The nearest bar was a good half-hour away and populated by rednecks who’d be more likely to smash a bottle over a bulldyke’s head than share a counter with one. I should know. An urgent call from nature once forced me and my friend Leslie into the bar. Three men with pool sticks started approaching us before we made it to the bathroom. We’d ended up peeing in the bushes.
The second option wasn’t much better. All of Noreen’s friends were at the party. Then it struck me.
Maggie.
Had Noreen stopped at Maggie’s? Both women had drinking problems and from what Dean told me, Maggie had good reason to be teetering in her resolve.
“I have another theory,” K.T. mused. “What if the two of them were more than friends? Maybe Dean came home and caught them in some compromising position. He could have followed Noreen home—”
“And did what?

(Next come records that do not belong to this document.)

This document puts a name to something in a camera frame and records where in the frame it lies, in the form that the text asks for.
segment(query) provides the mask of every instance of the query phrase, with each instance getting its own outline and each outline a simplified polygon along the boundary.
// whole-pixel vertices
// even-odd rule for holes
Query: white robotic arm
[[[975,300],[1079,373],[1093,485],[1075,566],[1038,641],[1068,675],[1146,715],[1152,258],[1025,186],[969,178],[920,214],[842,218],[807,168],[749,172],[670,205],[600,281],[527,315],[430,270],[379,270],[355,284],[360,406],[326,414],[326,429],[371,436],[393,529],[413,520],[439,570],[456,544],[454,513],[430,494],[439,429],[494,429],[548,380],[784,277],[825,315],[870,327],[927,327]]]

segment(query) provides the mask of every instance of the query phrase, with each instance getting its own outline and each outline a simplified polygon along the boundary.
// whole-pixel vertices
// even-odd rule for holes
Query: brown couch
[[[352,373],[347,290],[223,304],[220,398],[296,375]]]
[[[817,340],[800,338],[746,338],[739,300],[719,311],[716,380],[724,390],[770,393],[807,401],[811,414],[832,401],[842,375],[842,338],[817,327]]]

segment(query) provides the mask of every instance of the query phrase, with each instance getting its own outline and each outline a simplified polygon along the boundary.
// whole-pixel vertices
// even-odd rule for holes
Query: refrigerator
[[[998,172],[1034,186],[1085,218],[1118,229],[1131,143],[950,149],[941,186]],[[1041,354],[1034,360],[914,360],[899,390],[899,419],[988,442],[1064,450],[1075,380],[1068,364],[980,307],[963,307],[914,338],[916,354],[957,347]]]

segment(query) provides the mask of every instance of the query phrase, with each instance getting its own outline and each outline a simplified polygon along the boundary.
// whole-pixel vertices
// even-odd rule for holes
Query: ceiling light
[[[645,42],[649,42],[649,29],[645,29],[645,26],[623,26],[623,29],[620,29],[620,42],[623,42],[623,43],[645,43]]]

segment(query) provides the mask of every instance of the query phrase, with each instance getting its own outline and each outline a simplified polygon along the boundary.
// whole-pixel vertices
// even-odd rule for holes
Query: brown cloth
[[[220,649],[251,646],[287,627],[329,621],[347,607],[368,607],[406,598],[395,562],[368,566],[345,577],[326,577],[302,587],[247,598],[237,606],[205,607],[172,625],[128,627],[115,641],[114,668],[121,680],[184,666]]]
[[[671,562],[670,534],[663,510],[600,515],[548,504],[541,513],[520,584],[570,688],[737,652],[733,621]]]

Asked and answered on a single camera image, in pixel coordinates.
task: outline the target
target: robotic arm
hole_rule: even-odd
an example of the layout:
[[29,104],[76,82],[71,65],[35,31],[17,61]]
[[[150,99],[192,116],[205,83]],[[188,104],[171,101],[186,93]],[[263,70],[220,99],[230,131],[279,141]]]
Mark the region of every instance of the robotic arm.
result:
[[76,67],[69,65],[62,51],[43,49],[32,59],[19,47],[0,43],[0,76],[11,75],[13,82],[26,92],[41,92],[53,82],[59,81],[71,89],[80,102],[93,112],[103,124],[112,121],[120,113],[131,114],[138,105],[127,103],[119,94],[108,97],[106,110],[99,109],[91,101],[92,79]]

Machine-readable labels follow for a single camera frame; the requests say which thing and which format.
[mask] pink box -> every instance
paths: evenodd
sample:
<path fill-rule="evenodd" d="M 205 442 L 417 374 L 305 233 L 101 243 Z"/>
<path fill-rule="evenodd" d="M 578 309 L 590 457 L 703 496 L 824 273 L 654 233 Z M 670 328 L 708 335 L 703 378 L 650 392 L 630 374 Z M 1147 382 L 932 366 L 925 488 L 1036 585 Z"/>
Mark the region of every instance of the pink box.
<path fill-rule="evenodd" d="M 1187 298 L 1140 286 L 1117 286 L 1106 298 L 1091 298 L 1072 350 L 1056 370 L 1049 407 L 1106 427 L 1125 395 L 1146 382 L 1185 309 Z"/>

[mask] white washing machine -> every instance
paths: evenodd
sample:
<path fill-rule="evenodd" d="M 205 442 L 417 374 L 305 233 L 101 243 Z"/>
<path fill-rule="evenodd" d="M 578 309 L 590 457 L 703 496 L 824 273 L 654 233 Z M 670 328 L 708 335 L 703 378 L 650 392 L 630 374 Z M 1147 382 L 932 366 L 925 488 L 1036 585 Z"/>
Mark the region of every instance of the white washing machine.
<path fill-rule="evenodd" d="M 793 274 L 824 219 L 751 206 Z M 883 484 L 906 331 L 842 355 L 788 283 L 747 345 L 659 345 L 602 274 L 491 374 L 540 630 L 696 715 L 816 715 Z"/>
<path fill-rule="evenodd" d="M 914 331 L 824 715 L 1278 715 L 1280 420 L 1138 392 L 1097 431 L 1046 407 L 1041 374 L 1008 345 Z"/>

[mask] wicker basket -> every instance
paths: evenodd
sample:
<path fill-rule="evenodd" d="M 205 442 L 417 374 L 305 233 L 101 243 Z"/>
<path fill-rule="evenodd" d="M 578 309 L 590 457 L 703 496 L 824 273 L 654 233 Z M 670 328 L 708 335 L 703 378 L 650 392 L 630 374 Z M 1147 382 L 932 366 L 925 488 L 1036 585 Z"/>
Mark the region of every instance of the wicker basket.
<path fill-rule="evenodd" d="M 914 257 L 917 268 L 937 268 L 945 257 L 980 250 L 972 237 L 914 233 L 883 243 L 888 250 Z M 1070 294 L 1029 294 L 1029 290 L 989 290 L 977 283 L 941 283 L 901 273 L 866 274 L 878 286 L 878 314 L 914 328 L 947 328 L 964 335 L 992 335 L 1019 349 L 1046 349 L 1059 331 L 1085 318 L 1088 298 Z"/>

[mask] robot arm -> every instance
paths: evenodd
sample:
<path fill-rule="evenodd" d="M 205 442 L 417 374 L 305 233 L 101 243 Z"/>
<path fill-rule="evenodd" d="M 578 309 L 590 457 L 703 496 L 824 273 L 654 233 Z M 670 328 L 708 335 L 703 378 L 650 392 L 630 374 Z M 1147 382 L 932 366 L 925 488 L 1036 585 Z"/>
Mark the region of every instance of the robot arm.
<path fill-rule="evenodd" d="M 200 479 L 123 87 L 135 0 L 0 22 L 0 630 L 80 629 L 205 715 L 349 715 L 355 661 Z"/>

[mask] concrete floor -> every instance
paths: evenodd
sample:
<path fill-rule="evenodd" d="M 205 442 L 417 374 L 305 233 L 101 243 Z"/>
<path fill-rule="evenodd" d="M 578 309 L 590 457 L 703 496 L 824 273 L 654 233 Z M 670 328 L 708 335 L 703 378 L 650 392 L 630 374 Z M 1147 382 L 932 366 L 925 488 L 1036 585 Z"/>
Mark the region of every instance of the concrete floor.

Pour alcohol down her throat till heart gave out? Maybe this job’s made me overly suspicious,” I said, spearing another slice of pork. Maybe her death is just an unfortunate tragedy.”
K.T. tilted her head and stared at me with doubt. “You don’t believe that.”
She was right.
The night before she died, an unusually lucid Noreen had expressed an interest in hiring me. I had assumed that Helen
was right and all Noreen wanted from me was assistance in searching for her siblings. But there was another possibility — that Noreen had been in some kind of trouble and needed my help. Rational or not, I felt obligated to fulfill that impromptu commitment. Besides, the inconsistencies taunted me. So did Maggie’s disappearance.
My former lover Mary once said that one of the stupidest things in the world anyone could do was piss off a Scorpio like me. She was right on. My venom was surging. And I was aching to sting.
We made love again after dinner, this time playfully, both of us so full from dinner that energetic lovemaking was out of the question. Instead we giggled and groaned our way into sleep. My insomnia in abeyance, I awoke shortly before dawn, rested and incredibly grateful for the weight of K.T.’s leg over mine. I kissed her moist arm and eased out from under her.
During the night, the fire had died. Even so, the house was chillier than it had been the previous week. One look outside told me why. A light snow was falling. Bending over, I could feel the pain in my lower back flare up. The cost for energetic lovemaking, I thought. I arranged logs on the grating and watched the flames pop over the bark, blue smoke rushing up the flue. I wanted desperately to feel content, but my mind was already racing.
With every minute, the trail leading to the truth was getting muddier. Instinctively, I knew I had to move fast. But what the hell could I accomplish at five in the morning? The answer dawned on me, bright as a Kansas morning. I showered, directing the head so that hot water pounded the base of my spine and upper thighs. I dressed, scribbled a note to K.T., and grabbed my notebook.
My running sneakers crunched through the thin layer of frost lining the driveway. The nip in the air warned of a long, hard winter. I envisioned the soot-blackened ice that marks winter in Manhattan and sighed. As I started the car, I imagined buying the cabin as a retreat for K.T. and me. The thought made my teeth chatter and I slid the temperature control lever to high.